## WORK REQUEST
Look below for the line holding "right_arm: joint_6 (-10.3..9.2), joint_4" and the line holding "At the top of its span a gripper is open". Transcribe exactly those lines and all lines between them, nothing more.

Saved entries:

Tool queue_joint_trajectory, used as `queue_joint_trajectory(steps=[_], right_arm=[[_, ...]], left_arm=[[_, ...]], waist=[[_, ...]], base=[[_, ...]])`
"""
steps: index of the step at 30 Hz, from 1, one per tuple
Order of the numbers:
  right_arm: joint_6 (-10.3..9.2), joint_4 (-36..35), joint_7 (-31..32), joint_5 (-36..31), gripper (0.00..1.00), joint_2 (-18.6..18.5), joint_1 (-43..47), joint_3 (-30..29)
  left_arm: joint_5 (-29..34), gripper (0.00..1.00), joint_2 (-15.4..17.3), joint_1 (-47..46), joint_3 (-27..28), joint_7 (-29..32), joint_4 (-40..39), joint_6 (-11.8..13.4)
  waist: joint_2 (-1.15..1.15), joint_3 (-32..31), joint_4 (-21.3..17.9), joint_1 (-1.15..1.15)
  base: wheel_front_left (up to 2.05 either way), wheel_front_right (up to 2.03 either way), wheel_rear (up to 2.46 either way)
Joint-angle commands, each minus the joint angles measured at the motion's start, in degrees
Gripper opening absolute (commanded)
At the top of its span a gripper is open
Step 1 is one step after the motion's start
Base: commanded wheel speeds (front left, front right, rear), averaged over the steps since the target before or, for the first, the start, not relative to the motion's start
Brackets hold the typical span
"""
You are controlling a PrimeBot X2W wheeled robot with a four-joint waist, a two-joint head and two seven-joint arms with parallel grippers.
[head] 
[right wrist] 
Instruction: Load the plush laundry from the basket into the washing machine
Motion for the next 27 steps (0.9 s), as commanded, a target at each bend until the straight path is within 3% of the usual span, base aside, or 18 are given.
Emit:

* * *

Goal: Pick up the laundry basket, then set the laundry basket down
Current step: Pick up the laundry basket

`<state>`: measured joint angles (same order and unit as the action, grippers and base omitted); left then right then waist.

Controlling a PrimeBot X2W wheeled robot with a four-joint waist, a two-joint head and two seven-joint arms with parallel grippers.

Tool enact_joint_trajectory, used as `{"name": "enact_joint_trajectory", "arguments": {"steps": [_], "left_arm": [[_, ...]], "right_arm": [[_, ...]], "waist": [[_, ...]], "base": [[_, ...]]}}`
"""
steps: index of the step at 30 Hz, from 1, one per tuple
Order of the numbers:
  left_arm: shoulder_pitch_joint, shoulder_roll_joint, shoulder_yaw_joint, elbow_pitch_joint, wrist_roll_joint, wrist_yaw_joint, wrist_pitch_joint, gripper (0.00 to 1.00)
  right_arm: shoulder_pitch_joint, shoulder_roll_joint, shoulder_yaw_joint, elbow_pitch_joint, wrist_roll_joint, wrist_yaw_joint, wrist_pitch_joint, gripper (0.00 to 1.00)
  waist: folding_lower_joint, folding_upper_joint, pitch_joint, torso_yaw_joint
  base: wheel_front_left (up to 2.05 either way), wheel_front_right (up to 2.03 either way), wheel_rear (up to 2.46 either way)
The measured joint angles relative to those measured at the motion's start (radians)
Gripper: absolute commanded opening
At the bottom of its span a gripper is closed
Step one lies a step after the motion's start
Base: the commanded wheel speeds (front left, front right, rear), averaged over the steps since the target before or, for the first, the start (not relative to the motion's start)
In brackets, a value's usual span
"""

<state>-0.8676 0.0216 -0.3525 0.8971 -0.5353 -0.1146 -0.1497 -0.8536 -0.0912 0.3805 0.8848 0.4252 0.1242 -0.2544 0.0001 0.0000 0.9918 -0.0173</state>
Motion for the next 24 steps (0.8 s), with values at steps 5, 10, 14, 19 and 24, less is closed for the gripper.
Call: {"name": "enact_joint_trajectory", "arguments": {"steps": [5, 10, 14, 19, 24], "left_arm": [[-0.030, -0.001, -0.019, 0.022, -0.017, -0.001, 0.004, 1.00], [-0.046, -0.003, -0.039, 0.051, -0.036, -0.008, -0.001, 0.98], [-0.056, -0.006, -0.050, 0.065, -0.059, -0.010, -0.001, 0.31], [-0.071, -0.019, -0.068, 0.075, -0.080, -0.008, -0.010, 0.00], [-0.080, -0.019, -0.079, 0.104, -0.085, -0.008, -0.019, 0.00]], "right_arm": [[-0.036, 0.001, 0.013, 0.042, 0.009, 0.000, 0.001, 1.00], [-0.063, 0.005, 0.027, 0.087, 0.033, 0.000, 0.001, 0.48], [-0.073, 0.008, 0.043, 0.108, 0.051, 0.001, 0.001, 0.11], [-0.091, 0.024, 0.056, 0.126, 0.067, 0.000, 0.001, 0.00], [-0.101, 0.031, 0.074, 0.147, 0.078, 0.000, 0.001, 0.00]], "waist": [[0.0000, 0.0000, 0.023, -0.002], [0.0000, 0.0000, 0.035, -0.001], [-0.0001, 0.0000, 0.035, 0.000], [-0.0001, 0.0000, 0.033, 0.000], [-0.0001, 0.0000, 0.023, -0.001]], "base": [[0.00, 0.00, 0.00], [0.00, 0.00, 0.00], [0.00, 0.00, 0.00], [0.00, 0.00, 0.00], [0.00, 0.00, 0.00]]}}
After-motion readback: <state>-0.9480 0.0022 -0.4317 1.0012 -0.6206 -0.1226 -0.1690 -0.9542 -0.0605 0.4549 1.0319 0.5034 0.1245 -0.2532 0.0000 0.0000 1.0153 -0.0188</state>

## ANSWER TO THIS TASK
  right_arm: joint_6 (-10.3..9.2), joint_4 (-36..35), joint_7 (-31..32), joint_5 (-36..31), gripper (0.00..1.00), joint_2 (-18.6..18.5), joint_1 (-43..47), joint_3 (-30..29)
  left_arm: joint_5 (-29..34), gripper (0.00..1.00), joint_2 (-15.4..17.3), joint_1 (-47..46), joint_3 (-27..28), joint_7 (-29..32), joint_4 (-40..39), joint_6 (-11.8..13.4)
  waist: joint_2 (-1.15..1.15), joint_3 (-32..31), joint_4 (-21.3..17.9), joint_1 (-1.15..1.15)
  base: wheel_front_left (up to 2.05 either way), wheel_front_right (up to 2.03 either way), wheel_rear (up to 2.46 either way)
Joint-angle commands, each minus the joint angles measured at the motion's start, in degrees
Gripper opening absolute (commanded)
At the top of its span a gripper is open

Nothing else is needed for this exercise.